153
votes

How does SSL work?

Where is the certificate installed on the client (or browser?) and the server (or web server?)?

How does the trust/encryption/authentication process start when you enter the URL into the browser and get the page from the server?

How does the HTTPS protocol recognize the certificate? Why can't HTTP work with certificates when it is the certificates which do all the trust/encryption/authentication work?

4
I think this is a reasonable question - understanding how SSL works is step 1, implementing it correctly is step 2 through step infinity.synthesizerpatel
Here's a good run-through of the https handshake process at a byte levelRob Church
@StingyJack Don't be a policy nazi here. People come looking for help. Don't deny them all assistance because you find the question does not perfectly match with the rules.Koray Tugay
@KorayTugay - noone is denying assistance. This does belong on Security or Sysadmin where it is better targeted, but OP would typically benefit in this forum by adding some bit of programming context instead of posting a general IT question. How many people get questions shut down when they are not tied to a specific programming problem? Probably too many, hence my nudging OP to make that association.StingyJack

4 Answers

156
votes

Note: I wrote my original answer very hastily, but since then, this has turned into a fairly popular question/answer, so I have expanded it a bit and made it more precise.

TLS Capabilities

"SSL" is the name that is most often used to refer to this protocol, but SSL specifically refers to the proprietary protocol designed by Netscape in the mid 90's. "TLS" is an IETF standard that is based on SSL, so I will use TLS in my answer. These days, the odds are that nearly all of your secure connections on the web are really using TLS, not SSL.
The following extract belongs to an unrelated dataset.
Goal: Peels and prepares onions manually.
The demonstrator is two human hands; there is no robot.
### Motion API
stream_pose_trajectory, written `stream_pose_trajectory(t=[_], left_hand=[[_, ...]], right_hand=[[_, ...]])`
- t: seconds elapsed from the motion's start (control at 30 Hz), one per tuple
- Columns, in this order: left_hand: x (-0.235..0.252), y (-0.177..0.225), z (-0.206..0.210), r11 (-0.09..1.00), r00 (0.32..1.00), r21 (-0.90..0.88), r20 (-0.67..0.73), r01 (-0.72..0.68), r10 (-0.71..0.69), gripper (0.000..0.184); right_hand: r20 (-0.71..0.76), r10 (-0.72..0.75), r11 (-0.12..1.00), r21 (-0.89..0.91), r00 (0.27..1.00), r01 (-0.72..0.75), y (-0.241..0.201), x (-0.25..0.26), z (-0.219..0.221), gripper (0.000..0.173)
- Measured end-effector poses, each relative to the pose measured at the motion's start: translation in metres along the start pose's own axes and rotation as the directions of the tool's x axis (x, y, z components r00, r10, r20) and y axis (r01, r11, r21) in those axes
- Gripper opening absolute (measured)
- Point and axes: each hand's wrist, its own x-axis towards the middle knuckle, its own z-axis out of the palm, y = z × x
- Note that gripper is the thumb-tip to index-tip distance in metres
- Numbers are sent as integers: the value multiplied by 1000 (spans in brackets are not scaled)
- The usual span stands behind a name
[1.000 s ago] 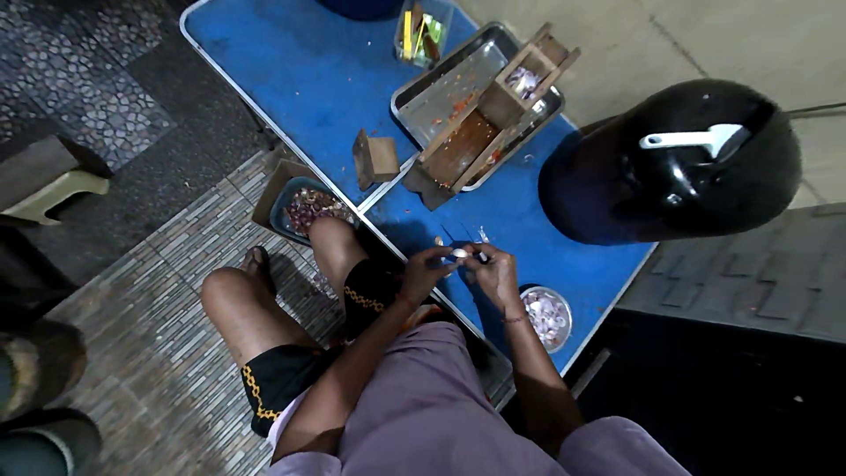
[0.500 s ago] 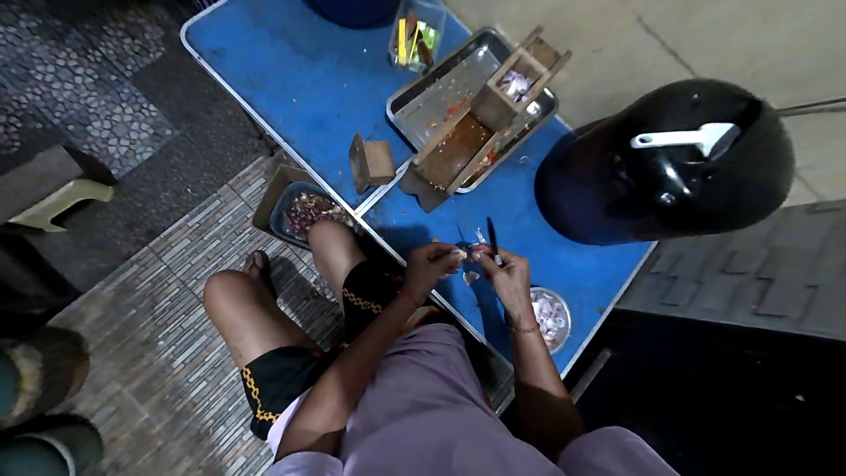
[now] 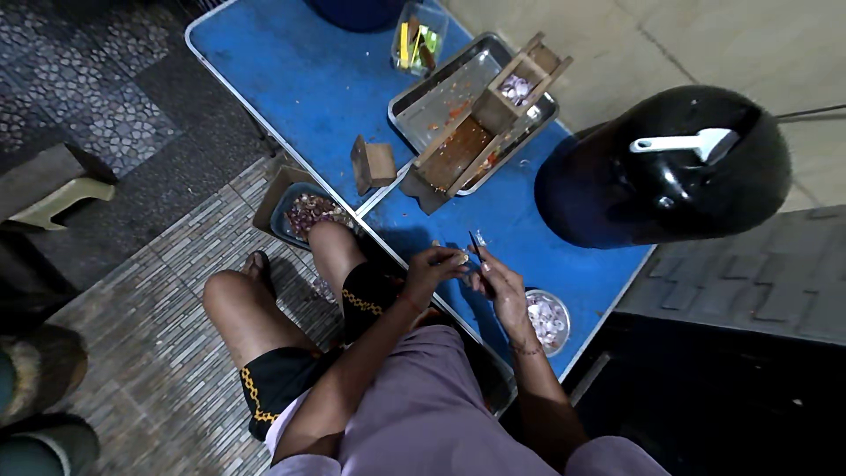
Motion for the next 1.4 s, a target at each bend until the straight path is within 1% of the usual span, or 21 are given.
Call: stream_pose_trajectory(t=[0.03, 0.17, 0.33, 0.47, 0.63, 0.9, 1.03, 1.1, 1.17, 1.23, 1.3, 1.33, 1.4], left_hand=[[0, 0, 0, 1000, 1000, -2, -2, -5, 5, 18], [-1, 3, -1, 1000, 1000, -8, -30, 2, -2, 18], [-3, 0, -7, 1000, 1000, -7, -2, -17, 17, 16], [-4, 6, -11, 1000, 999, 23, 31, -7, 6, 13], [-7, 9, -13, 999, 999, 44, 52, -1, -2, 11], [-11, 10, -12, 1000, 1000, 12, -3, 12, -12, 8], [-11, 8, -11, 999, 999, 34, -43, 0, 1, 7], [-12, 7, -12, 997, 998, 74, -48, -26, 30, 8], [-12, 9, -17, 990, 999, 130, -13, -46, 49, 10], [-12, 12, -22, 984, 999, 171, 29, -50, 46, 11], [-11, 13, -26, 981, 998, 186, 53, -45, 35, 12], [-11, 14, -27, 980, 997, 195, 70, -41, 28, 14], [-11, 14, -29, 982, 996, 186, 87, -37, 21, 15]], right_hand=[[15, -15, 1000, 5, 1000, 15, -1, -3, 1, 44], [33, -22, 980, -198, 999, 28, 5, -9, 0, 43], [70, -22, 947, -317, 997, 43, 1, -9, 0, 45], [91, -52, 933, -351, 994, 81, 0, -9, -1, 44], [43, -160, 916, -367, 986, 165, 5, -11, 6, 38], [-5, -313, 857, -432, 950, 280, 15, -11, 18, 34], [-17, -344, 831, -471, 939, 296, 19, -8, 21, 33], [-10, -332, 837, -465, 943, 289, 19, -7, 20, 34], [-1, -325, 846, -448, 946, 290, 19, -6, 19, 33], [9, -283, 884, -385, 959, 264, 16, -5, 17, 32], [16, -193, 950, -247, 981, 191, 11, -4, 16, 31], [22, -126, 981, -147, 992, 128, 9, -4, 15, 30], [36, -7, 1000, 26, 999, 6, 7, -1, 12, 32]])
TLS has several capabilities:

  1. Encrypt your application layer data. (In your case, the application layer protocol is HTTP.)
  2. Authenticate the server to the client.
  3. Authenticate the client to the server.

#1 and #2 are very common. #3 is less common. You seem to be focusing on #2, so I'll explain that part.

Authentication

A server authenticates itself to a client using a certificate. A certificate is a blob of data[1] that contains information about a website:

  • Domain name
  • Public key
  • The company that owns it
  • When it was issued
  • When it expires
  • Who issued it
  • Etc.

You can achieve confidentiality (#1 above) by using the public key included in the certificate to encrypt messages that can only be decrypted by the corresponding private key, which should be stored safely on that server.[2] Let's call this key pair KP1, so that we won't get confused later on. You can also verify that the domain name on the certificate matches the site you're visiting (#2 above).
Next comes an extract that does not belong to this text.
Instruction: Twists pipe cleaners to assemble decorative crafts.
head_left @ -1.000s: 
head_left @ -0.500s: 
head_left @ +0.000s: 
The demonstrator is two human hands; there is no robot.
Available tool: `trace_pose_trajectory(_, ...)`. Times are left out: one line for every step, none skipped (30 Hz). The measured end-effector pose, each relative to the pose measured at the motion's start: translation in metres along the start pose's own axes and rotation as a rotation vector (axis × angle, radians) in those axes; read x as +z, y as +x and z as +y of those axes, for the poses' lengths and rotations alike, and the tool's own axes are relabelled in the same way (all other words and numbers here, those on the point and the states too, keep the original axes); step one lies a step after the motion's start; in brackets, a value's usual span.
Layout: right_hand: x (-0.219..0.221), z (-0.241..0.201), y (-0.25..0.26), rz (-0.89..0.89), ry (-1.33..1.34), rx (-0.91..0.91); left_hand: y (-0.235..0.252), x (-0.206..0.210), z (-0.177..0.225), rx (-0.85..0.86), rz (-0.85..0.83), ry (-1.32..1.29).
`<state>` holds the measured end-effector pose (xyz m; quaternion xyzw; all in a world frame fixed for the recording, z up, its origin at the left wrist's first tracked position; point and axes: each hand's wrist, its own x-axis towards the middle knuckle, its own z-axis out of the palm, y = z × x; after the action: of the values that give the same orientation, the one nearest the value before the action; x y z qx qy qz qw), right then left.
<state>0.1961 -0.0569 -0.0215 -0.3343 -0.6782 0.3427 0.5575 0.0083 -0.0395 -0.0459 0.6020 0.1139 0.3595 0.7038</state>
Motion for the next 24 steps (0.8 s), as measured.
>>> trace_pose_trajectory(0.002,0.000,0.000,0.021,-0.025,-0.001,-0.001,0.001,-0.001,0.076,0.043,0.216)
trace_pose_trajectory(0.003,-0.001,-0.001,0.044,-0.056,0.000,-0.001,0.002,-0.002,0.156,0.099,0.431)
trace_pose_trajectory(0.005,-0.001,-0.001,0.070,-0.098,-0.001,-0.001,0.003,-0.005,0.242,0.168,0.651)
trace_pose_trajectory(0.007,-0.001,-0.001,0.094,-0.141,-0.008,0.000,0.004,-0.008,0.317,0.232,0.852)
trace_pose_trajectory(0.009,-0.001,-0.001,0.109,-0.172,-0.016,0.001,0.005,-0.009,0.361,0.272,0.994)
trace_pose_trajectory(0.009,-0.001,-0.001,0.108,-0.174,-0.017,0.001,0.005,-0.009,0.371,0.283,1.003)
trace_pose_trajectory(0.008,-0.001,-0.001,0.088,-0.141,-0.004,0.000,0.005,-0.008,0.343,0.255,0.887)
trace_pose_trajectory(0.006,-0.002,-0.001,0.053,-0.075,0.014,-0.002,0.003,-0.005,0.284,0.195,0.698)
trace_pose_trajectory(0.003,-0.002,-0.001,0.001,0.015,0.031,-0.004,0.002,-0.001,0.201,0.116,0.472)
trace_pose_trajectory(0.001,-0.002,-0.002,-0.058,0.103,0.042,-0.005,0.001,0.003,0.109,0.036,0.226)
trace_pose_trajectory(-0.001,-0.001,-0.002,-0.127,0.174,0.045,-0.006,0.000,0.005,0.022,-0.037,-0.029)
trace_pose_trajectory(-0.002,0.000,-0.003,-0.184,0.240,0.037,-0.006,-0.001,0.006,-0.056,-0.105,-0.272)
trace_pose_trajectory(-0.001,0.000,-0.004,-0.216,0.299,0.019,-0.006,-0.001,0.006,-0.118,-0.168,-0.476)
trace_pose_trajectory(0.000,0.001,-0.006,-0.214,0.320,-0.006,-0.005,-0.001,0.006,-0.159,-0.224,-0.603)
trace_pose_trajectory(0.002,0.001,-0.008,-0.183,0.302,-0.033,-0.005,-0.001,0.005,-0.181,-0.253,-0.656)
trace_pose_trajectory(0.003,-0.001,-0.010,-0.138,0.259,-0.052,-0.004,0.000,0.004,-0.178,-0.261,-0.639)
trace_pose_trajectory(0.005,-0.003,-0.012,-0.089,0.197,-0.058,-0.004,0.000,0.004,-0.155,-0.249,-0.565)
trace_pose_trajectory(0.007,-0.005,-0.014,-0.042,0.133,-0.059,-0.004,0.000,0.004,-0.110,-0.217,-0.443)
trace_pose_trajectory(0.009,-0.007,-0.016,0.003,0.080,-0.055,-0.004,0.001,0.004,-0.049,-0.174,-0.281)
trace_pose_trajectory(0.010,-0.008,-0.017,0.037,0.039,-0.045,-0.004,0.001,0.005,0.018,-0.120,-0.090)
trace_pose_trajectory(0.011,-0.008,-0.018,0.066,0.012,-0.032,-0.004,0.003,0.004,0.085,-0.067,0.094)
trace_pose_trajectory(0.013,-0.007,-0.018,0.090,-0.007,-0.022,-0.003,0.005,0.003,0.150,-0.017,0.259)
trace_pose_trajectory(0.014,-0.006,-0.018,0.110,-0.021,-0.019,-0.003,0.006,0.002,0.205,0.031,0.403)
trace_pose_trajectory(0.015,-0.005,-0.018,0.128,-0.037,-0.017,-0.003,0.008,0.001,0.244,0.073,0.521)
But what if an adversary could modify packets sent to and from the server, and what if that adversary modified the certificate you were presented with and inserted their own public key or changed any other important details? If that happened, the adversary could intercept and modify any messages that you thought were securely encrypted.

To prevent this very attack, the certificate is cryptographically signed by somebody else's private key in such a way that the signature can be verified by anybody who has the corresponding public key. Let's call this key pair KP2, to make it clear that these are not the same keys that the server is using.

Certificate Authorities

So who created KP2? Who signed the certificate?

Oversimplifying a bit, a certificate authority creates KP2, and they sell the service of using their private key to sign certificates for other organizations. For example, I create a certificate and I pay a company like Verisign to sign it with their private key.[3] Since nobody but Verisign has access to this private key, none of us can forge this signature.

And how would I personally get ahold of the public key in KP2 in order to verify that signature?

Well we've already seen that a certificate can hold a public key — and computer scientists love recursion — so why not put the KP2 public key into a certificate and distribute it that way? This sounds a little crazy at first, but in fact that's exactly how it works. Continuing with the Verisign example, Verisign produces a certificate that includes information about who they are, what types of things they are allowed to sign (other certificates), and their public key.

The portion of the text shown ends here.